Saturday, October 25, 2008

Downturn Behavior: True to Form So Far

What typically happens in an economic downturn, in the area of communications or network-based entertainment services, is that people reduce consumption of some "enhanced" features while retaining the base service.

In the cable TV segment, consumers tend to hand on their ad-supported services but skimp a bit on "premium" service.
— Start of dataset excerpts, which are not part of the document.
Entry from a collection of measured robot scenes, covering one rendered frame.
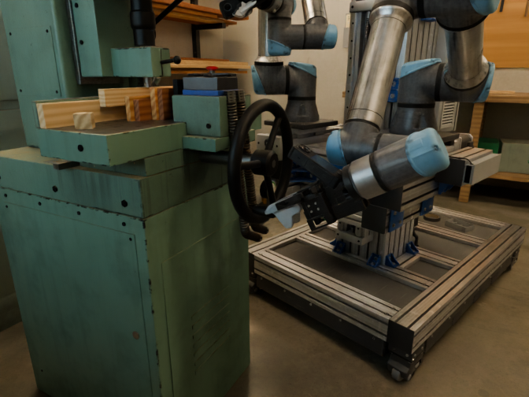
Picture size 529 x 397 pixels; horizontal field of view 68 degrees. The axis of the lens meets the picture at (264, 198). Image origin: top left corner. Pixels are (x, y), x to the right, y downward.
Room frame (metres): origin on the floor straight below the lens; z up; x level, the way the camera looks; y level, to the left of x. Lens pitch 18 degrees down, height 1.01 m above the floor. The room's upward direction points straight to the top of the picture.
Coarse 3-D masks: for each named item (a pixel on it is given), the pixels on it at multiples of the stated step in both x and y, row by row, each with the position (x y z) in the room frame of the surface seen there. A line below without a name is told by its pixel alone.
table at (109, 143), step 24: (120, 120) 0.96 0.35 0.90; (168, 120) 0.96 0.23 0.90; (48, 144) 0.80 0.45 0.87; (72, 144) 0.76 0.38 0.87; (96, 144) 0.73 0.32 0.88; (120, 144) 0.74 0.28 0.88; (144, 144) 0.80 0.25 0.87; (168, 144) 0.86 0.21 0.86; (192, 144) 0.89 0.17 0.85; (216, 144) 0.86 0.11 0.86
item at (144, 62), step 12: (120, 48) 1.04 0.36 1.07; (132, 48) 1.02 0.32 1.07; (144, 48) 1.00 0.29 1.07; (156, 48) 1.01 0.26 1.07; (120, 60) 1.04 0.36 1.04; (132, 60) 1.02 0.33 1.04; (144, 60) 1.01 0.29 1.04; (156, 60) 1.01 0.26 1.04; (120, 72) 1.05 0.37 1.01; (132, 72) 1.03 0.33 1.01; (144, 72) 1.01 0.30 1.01; (156, 72) 1.01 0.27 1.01; (168, 72) 1.05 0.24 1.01
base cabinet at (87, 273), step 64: (0, 192) 1.03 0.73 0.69; (64, 256) 0.91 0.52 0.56; (128, 256) 0.80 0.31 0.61; (192, 256) 0.91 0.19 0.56; (64, 320) 0.94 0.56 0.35; (128, 320) 0.81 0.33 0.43; (192, 320) 0.89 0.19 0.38; (64, 384) 0.97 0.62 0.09; (128, 384) 0.83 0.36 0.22; (192, 384) 0.88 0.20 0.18
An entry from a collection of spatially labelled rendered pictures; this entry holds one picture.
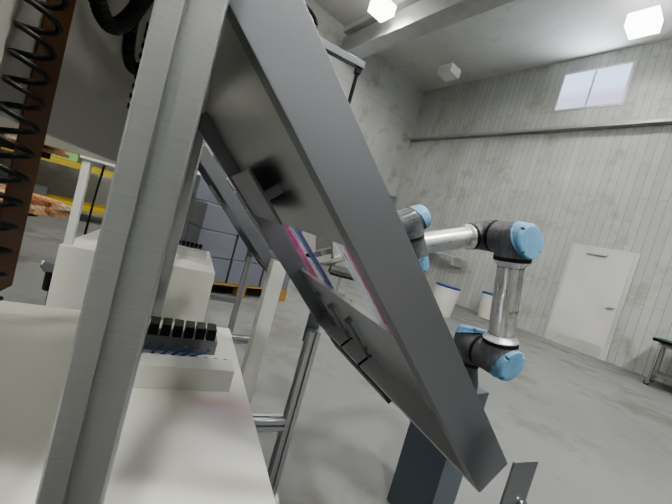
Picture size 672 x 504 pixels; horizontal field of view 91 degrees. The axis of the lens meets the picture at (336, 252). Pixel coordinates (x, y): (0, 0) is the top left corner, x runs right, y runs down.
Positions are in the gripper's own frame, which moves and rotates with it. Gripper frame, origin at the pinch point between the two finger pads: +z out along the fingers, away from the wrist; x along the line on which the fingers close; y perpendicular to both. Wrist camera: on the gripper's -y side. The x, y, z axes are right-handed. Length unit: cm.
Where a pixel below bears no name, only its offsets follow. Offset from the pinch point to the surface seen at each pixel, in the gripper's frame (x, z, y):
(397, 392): 25.8, -2.5, -25.3
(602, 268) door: -308, -668, -311
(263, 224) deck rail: -19.1, 7.0, 10.2
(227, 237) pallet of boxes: -278, 5, -28
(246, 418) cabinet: 23.4, 26.7, -16.5
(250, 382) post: -46, 26, -53
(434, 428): 37.5, -2.5, -25.3
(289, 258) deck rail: -19.1, 2.3, -2.1
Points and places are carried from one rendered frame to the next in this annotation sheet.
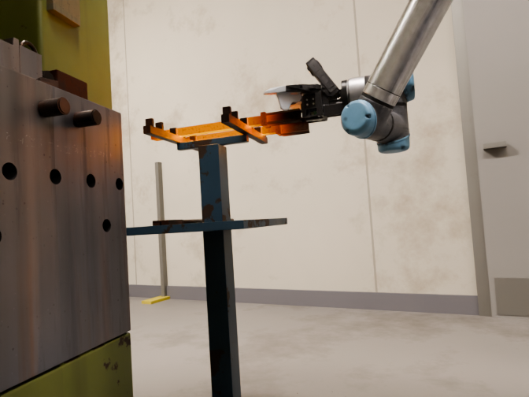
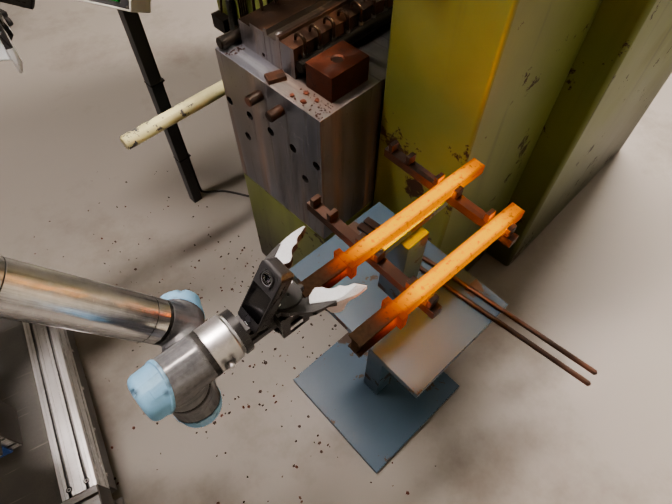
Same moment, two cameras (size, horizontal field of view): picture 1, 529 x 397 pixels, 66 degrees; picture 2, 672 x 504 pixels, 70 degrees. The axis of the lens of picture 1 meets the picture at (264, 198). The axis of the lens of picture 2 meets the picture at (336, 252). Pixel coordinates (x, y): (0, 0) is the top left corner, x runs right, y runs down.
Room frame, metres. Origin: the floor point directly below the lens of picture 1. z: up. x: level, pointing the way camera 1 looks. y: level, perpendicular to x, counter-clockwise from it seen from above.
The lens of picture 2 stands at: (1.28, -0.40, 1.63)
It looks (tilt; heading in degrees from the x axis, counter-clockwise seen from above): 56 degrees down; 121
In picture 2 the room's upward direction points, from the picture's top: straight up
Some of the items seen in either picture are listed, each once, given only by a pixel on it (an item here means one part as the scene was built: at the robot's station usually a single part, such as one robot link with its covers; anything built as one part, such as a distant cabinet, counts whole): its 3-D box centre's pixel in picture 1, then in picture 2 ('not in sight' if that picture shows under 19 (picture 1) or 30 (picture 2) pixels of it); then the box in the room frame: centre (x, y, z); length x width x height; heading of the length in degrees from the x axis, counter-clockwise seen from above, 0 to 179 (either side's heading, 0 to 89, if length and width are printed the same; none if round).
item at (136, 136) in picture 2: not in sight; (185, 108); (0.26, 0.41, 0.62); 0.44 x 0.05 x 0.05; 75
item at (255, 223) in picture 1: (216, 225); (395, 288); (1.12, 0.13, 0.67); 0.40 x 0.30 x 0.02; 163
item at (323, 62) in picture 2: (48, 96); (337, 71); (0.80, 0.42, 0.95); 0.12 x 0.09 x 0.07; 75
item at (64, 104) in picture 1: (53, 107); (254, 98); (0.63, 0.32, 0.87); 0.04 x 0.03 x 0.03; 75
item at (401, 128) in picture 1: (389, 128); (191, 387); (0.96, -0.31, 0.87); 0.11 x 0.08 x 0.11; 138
So you might see less use of fee-based video on demand, for example.

Taking a look at mobile service, Forrester Research analyst Pete Nuthall says "the economic downturn won't put a dent in the European mobile penetration rate of 84 percent, but mobile services providers are feeling the impact of reduced usage and spending as consumers review their regular outgoings."

That's confirmation that what has tended to happen in the past just might happen again. "The price of core services,  voice and SMS, is of growing importance to more mobile users, while advanced handsets and services are becoming less important to fewer mobile users than a year ago," he notes.

"Product strategy professionals are responding by de-emphasizing mobile data services and expanding the variety of SIM-only offers," he points out.

Using the same sort of logic, it is conceivable that some broadband users will downgrade their service plans. And it isn't hard to imagine some users ditching landline service, at least for the moment, so long as they can afford a mobile calling plan that covers their typical usage. 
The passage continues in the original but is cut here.